Por: Jean Maninat
En La quimera del oro,(1925), Charles Chaplin desarrolla una historia de solidaridad, traición y posterior redención, entre marginados a la búsqueda de un golpe de oro que los saque de su pobreza. Queda para la historia del cine la famosa secuencia donde Charlot hierve con maestría de chef uno de sus zapatos para comérselo junto a un cómplice y engañar el hambre que los aflige. Una versión avant-garde de comerse un cable, con el oro como trasfondo.

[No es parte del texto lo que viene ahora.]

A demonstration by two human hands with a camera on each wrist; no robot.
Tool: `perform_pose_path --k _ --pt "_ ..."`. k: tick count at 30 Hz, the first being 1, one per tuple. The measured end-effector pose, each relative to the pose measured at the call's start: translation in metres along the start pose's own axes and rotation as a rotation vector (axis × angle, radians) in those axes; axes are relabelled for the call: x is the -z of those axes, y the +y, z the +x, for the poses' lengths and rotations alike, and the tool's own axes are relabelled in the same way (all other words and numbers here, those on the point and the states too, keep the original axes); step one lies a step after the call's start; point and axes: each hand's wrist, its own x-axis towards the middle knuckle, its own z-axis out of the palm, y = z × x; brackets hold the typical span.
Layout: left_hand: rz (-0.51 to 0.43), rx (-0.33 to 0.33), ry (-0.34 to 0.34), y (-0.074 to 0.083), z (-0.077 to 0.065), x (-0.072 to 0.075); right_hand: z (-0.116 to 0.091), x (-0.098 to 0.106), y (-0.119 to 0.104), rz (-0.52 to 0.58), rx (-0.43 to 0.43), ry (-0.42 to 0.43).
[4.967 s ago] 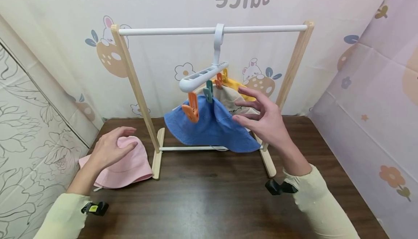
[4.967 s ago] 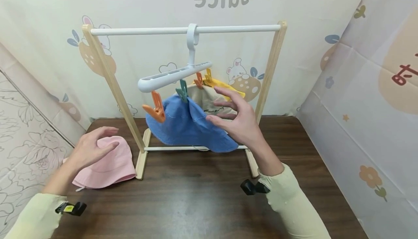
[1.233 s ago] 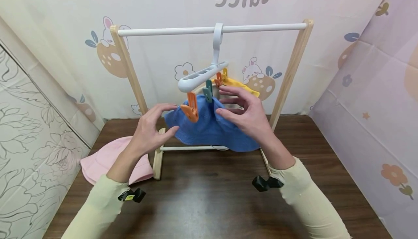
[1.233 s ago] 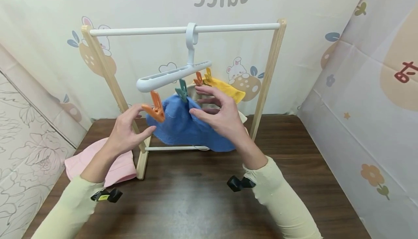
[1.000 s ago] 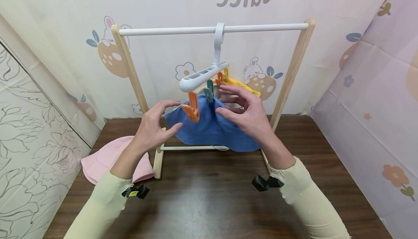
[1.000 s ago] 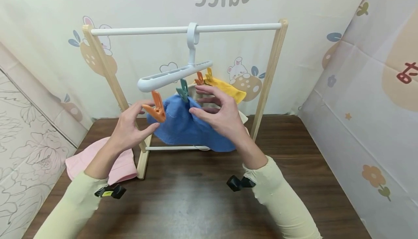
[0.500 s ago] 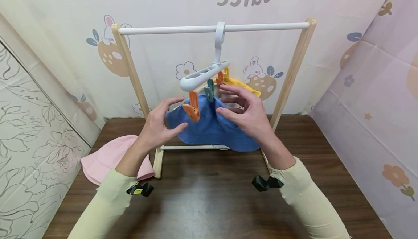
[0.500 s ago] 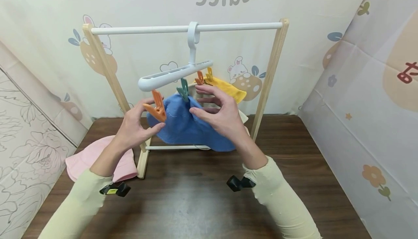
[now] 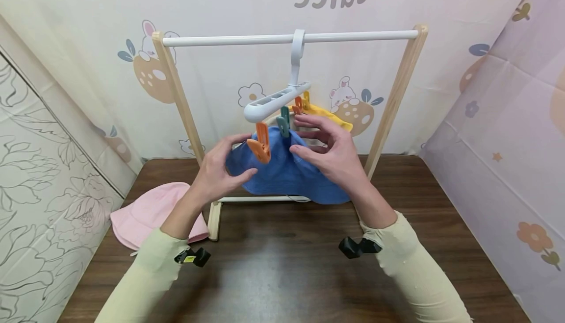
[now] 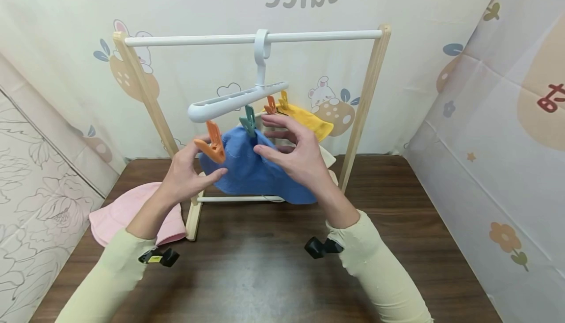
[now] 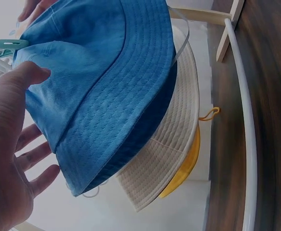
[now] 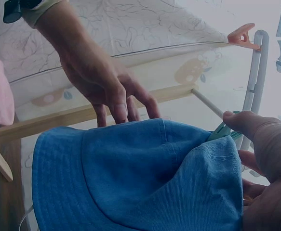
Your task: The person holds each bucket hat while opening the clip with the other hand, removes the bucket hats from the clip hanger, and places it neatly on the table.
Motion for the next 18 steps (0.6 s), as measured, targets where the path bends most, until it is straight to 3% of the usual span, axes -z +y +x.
perform_pose_path --k 10,18 --pt "-0.015 0.021 0.029 -0.005 -0.005 -0.005 0.000 -0.003 0.000 -0.007 -0.002 -0.002" --pt "-0.009 -0.009 0.085 -0.007 -0.012 -0.009 0.001 -0.006 0.001 0.000 0.025 0.011"
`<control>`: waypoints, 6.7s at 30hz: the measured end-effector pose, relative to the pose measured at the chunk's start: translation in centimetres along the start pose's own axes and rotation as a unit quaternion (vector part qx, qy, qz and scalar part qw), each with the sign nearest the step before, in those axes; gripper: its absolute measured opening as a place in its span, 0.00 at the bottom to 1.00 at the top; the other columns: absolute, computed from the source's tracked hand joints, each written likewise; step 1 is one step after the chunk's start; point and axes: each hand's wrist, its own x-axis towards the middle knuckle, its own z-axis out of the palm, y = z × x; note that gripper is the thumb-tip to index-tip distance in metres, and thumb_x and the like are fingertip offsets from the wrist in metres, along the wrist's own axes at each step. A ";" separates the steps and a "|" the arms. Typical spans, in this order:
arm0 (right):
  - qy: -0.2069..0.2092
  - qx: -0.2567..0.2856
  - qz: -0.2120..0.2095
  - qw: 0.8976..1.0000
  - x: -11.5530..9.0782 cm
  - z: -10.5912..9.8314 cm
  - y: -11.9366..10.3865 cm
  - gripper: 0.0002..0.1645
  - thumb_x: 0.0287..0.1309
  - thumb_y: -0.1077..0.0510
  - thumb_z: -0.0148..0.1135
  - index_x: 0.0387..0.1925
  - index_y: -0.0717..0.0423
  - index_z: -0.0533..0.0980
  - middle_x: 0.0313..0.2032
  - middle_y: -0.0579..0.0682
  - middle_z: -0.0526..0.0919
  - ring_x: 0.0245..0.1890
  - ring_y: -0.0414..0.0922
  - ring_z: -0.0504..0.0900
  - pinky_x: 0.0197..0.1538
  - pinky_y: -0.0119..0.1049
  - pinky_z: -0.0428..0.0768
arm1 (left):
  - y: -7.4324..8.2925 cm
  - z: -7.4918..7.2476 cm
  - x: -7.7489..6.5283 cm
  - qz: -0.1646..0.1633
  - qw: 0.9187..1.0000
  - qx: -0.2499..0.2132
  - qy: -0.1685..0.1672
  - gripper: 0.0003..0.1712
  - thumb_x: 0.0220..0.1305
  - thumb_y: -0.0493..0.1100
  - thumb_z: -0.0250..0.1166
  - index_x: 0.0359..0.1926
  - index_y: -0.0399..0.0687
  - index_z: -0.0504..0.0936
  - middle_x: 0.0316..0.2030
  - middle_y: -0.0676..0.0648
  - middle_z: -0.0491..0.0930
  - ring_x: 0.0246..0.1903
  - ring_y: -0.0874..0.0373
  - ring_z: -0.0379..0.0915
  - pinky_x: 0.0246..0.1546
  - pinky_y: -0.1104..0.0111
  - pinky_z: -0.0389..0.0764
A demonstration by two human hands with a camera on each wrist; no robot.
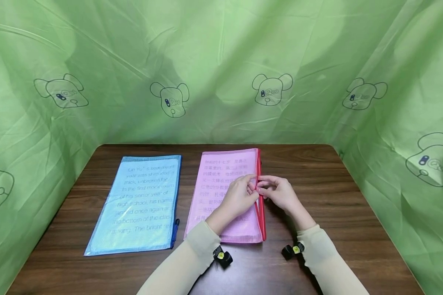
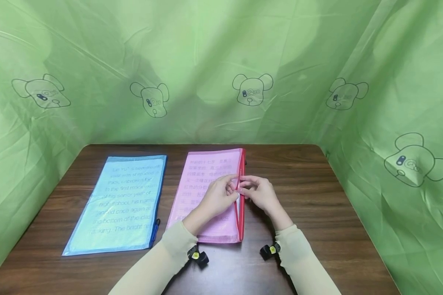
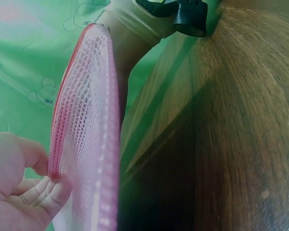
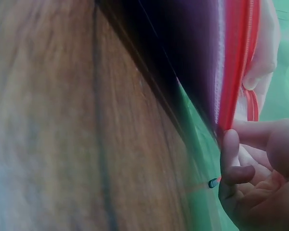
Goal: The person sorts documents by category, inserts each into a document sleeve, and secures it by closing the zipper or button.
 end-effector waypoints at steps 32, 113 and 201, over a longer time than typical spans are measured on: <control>-0.020 -0.159 -0.041 0.986 3.4 -4.7 -1.3 0.25 0.68 0.60 0.76 0.62 0.65 0.82 0.55 0.61 0.90 0.52 0.55 0.90 0.50 0.36 0.84 | -4.1 -5.1 4.1 -0.016 0.997 0.054 -0.061 0.34 0.67 0.44 0.72 0.72 0.41 0.75 0.56 0.44 0.85 0.50 0.52 0.84 0.57 0.58 0.83; 0.010 -0.131 -0.110 0.985 11.8 -2.1 -1.2 0.10 0.65 0.56 0.80 0.46 0.55 0.91 0.40 0.50 0.94 0.41 0.44 0.90 0.41 0.31 0.83 | -7.3 -6.6 11.4 0.046 0.995 0.068 -0.057 0.10 0.76 0.37 0.68 0.53 0.51 0.88 0.46 0.49 0.90 0.50 0.54 0.85 0.59 0.59 0.81; -0.115 -0.192 -0.179 0.958 3.9 -2.1 -2.3 0.05 0.67 0.59 0.78 0.42 0.45 0.91 0.34 0.34 0.91 0.32 0.38 0.84 0.38 0.34 0.83 | -8.8 -10.5 11.3 -0.012 0.997 -0.073 0.006 0.10 0.78 0.34 0.64 0.52 0.49 0.88 0.39 0.49 0.86 0.40 0.54 0.76 0.45 0.63 0.77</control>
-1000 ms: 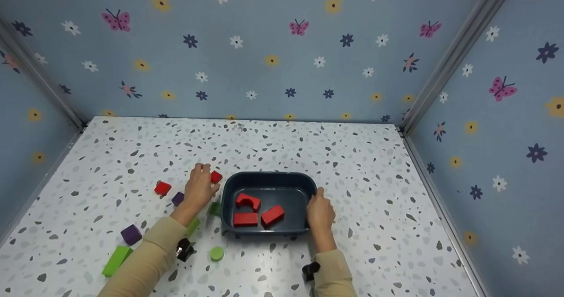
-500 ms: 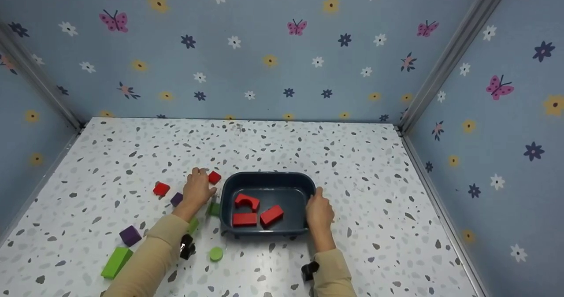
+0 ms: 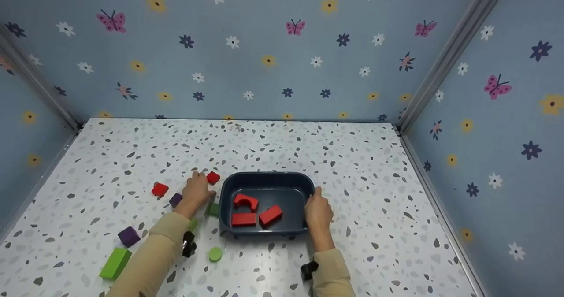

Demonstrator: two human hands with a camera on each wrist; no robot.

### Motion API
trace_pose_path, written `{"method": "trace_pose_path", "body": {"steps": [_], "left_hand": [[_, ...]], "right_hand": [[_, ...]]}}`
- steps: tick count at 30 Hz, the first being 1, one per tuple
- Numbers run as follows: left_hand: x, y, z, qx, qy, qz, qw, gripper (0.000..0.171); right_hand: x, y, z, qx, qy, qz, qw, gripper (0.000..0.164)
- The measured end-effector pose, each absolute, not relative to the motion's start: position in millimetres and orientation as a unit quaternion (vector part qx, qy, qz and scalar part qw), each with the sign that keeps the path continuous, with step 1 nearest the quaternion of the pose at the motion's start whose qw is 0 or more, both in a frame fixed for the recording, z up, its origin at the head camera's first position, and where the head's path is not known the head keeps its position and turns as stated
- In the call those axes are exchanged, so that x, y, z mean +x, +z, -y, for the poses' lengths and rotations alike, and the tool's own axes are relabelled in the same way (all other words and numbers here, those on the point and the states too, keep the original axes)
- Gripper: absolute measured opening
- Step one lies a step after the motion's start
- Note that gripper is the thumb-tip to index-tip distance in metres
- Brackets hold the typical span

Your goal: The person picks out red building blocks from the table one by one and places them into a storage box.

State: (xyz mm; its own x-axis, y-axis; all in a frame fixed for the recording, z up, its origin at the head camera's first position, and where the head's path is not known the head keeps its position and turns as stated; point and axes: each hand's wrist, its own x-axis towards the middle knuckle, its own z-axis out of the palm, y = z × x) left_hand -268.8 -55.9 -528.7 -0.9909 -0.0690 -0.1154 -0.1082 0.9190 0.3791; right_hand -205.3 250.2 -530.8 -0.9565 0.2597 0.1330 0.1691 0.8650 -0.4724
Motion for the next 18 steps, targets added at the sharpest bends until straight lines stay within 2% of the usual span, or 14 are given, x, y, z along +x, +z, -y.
{"method": "trace_pose_path", "body": {"steps": [11,18], "left_hand": [[-270.5,-530.7,56.7,-0.055,0.198,-0.978,0.045,0.037],[-273.2,-533.0,57.3,-0.058,0.204,-0.976,0.041,0.025]], "right_hand": [[-205.0,-532.5,-250.8,-0.104,0.231,0.961,0.111,0.013],[-205.8,-532.3,-250.8,-0.11,0.232,0.962,0.093,0.014]]}}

El deslumbramiento con el poco oro que vieron al llegar los segundos habitantes del continente americano (los primeros fueron los pueblos originarios, los segundos los conquistadores originales, sin contar extraterrestres y especies divinas) de las tierras recién descubiertas por un despistado Colón, colonizó con espejismos dorados la salud mental de los españoles primerizos, y los empujó a avanzar a toda vela y trocha en la conquista de nuevos territorios con la íntima iluminación de que todo lo que brilla es oro, sobre todo en Potosí, en lo que era el Alto Perú.
El Caribe se convirtió en un hervidero de naves de todo calado y velamen, comandadas por aventureros venidos de medio mundo, atraídos por el botín de los galeones, que como Rappi, hacían el delivery puerto a puerto del oro recién socavado, o ya convertido en orfebrería y doblones constantes y sonantes, resistentes a la mordida de un bucanero con hambre de riquezas. Ingleses, franceses, holandeses, escoceses, alemanes y hasta daneses convirtieron el Mar de los Caribes en una “gallera universal” al decir de Germán Arciniegas en su Biografía del Caribe. El mito de El Dorado, alucinaba todavía a reyes y reinas, a patricios y plebeyos… a todos les relumbraba oro en las pupilas.
De los cuellos de raperos y beisbolistas, boxeadores y basquetbolistas, gangstas y niños bien, penden gruesas cadenas de oro -algunas hechas con el que puso el moro- como símbolo de estatus, de ocupar un lugar privilegiado en la constelación del mundo, de valer por los quilates que se llevan encima. El salado de Pedro Navaja alumbró con su diente de oro toda la avenida antes de recibir la bala mortal de un 38, Smith&Wesson del especial, y Tony Montana cayó de bruces en una fuente de agua con una tronera en la espalda y sus guindajos de oro en la garganta.
En la pequeña Venecia hemos tenido recientemente un renacimiento de nuestra particular “fiebre del oro” que viene desde el paso por estas tierras del tirano Aguirre, la invasión pirata de los garimpeiros, la explotación salvaje del arco minero, hasta el bloqueo de las reservas de oro del Banco Central de Venezuela bajo custodia del Banco de Inglaterra, por un tribunal comercial de la Alta Corte Londres.
En una decisión tomada luego de haber escuchado a las “dos juntas directivas del mismo Banco Central de Venezuela” según relata el diario El País de España (30/07/ 2022), se falló que las únicas autoridades legítimas para manejar los fondos son las nombradas por el “Gobierno interino” pero sin estar autorizado su equipo a disponer de los fondos. Te doy el palito, sin la chupeta.
En esta columna no usamos ni togas ni pelucas (¡Dios nos guarde!) y poco entendemos de intrincados asuntos jurídicos, pero nos late que algo no está muy bien encaminado, cuando el poder judicial de un país congela los fondos públicos que otro ha depositado en custodia en el Banco Central de ese país.
La medida no pareciera beneficiosa para la confianza institucional hoy tan acorralada por los populismos de todo signo. Por más que se haga en nombre de la democracia y la libertad, le chirrían y echan chispas los rieles institucionales.
¡Ojalá y se trate de una leve y pasajera fiebre del oro, esa calentura que tanto ha trastornado históricamente el buen juicio y el mejor comportamiento de tantas naciones en el pasado!